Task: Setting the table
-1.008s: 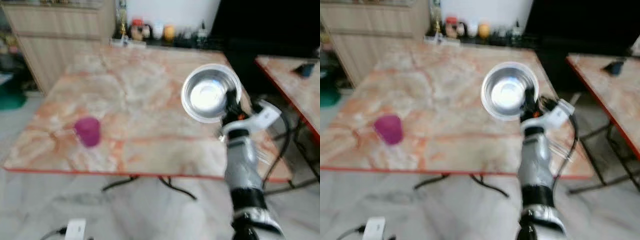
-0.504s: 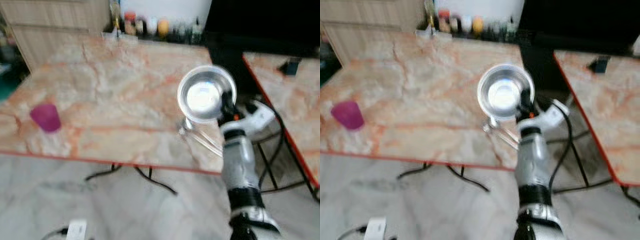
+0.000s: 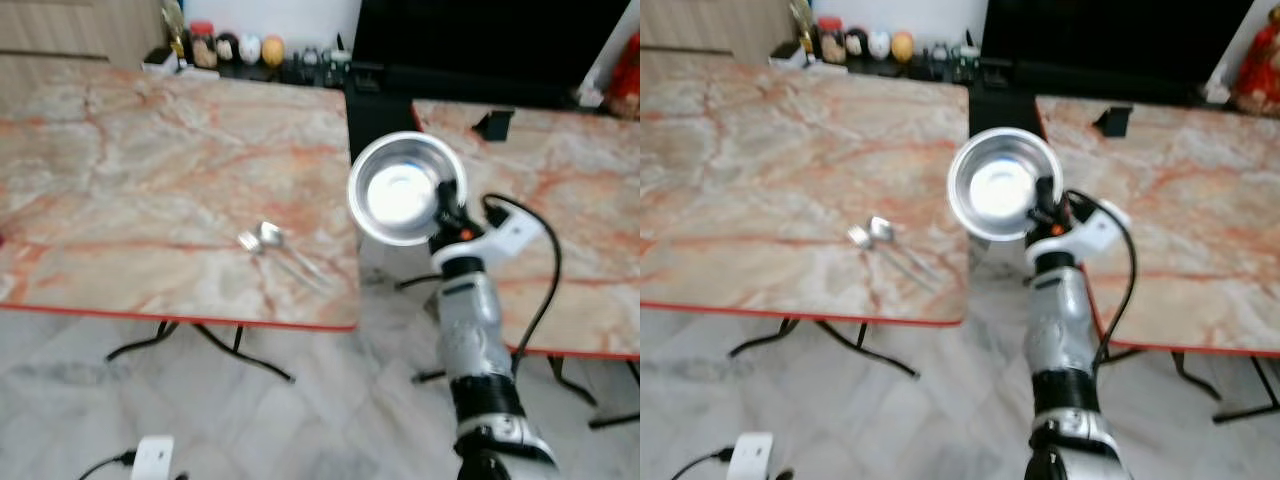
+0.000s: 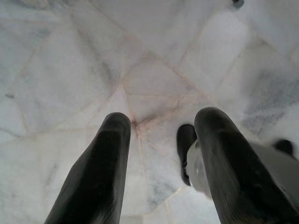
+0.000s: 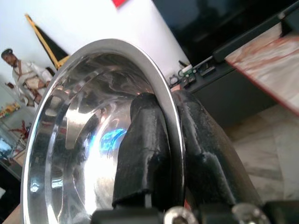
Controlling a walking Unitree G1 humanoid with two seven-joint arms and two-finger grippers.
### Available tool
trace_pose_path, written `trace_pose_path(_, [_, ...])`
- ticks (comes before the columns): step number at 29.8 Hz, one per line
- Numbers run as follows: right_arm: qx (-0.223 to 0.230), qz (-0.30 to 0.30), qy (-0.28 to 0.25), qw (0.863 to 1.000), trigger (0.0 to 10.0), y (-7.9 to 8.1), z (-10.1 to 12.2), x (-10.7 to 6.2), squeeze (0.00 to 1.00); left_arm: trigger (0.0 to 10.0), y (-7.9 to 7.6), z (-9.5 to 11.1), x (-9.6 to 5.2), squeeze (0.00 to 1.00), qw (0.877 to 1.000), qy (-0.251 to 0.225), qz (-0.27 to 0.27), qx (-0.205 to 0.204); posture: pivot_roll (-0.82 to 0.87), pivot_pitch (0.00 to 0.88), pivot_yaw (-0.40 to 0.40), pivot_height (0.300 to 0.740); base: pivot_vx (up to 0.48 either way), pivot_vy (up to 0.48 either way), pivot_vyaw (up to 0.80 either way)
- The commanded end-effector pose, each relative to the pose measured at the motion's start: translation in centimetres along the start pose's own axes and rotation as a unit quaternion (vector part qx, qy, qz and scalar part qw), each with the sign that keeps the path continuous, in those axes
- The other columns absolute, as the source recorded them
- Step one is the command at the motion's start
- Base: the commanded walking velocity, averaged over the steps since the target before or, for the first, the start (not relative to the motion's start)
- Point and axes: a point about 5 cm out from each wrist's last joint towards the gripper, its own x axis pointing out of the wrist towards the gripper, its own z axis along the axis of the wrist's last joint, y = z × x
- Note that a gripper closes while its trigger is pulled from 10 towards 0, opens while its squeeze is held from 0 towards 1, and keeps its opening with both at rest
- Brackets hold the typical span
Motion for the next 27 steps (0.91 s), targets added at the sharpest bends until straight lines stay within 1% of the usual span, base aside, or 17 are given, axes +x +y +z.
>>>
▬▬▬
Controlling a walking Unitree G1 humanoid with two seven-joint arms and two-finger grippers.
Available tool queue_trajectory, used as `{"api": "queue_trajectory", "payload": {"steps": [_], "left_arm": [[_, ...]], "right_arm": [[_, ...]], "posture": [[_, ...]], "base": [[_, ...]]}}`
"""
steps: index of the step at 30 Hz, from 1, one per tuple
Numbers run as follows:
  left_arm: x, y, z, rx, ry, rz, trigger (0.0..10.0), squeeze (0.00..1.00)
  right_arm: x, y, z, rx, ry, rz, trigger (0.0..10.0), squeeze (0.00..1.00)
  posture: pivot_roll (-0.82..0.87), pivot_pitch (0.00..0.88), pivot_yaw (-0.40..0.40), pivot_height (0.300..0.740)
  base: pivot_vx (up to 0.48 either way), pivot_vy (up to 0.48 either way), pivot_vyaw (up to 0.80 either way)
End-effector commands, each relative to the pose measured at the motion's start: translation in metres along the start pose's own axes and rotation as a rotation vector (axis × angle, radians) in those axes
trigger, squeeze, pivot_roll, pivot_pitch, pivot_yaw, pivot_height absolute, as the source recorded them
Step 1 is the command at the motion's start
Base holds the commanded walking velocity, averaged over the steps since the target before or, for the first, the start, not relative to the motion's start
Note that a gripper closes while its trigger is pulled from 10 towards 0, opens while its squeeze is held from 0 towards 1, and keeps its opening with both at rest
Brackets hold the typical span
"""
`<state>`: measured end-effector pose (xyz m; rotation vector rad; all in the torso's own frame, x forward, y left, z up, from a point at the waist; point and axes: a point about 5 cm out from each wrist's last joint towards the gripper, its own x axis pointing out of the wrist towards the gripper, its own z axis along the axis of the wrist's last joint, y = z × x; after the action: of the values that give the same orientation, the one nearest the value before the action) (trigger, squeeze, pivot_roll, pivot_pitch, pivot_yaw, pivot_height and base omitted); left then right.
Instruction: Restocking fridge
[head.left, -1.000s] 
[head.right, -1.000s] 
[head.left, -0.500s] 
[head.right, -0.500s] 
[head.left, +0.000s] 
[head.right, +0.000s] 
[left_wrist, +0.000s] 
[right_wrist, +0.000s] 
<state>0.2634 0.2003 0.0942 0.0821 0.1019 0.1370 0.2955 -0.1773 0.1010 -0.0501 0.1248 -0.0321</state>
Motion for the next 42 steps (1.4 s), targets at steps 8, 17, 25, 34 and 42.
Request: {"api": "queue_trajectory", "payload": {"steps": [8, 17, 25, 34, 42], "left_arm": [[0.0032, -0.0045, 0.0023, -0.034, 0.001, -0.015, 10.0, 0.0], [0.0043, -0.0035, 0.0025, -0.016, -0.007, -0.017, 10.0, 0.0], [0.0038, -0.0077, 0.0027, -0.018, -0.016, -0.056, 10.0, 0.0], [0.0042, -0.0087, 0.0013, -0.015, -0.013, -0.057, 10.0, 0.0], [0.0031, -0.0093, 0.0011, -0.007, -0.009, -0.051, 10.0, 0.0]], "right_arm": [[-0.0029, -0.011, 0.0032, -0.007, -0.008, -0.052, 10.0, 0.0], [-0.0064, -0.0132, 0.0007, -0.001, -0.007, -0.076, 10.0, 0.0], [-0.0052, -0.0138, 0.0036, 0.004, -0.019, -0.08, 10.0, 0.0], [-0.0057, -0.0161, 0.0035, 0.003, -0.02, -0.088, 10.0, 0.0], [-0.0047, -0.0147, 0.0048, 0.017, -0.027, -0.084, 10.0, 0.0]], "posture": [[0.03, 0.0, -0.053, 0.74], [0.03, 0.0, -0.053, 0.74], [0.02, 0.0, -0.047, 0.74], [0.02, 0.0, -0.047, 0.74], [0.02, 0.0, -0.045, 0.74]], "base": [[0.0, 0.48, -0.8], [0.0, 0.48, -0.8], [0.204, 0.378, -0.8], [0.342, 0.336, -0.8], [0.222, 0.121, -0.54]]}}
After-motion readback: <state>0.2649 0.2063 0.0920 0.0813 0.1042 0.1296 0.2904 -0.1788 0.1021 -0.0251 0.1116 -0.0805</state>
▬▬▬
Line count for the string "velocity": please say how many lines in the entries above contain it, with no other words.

_TASK OUTPUT_. 2